_YOUR TASK_
Output the data below exactly as it is, dropping the pictures from your copy.
(Beginning of INFORMATION PROVIDED)
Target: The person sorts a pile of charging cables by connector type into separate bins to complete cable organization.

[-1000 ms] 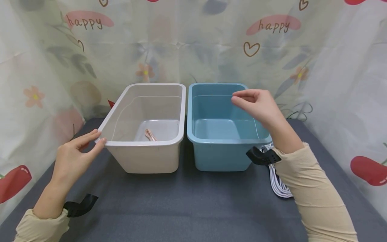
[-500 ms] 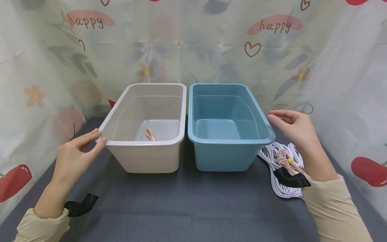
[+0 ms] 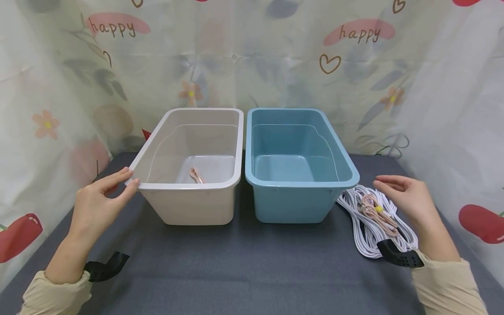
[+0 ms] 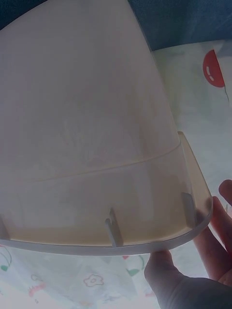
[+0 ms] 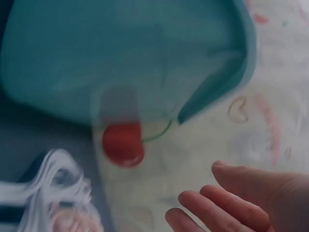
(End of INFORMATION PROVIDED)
_REPLY_
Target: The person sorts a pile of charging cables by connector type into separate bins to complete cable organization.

[-1000 ms] 
[-500 ms] 
[+0 ms] 
[+0 ms] 
[+0 ms] 

The answer requires nothing more.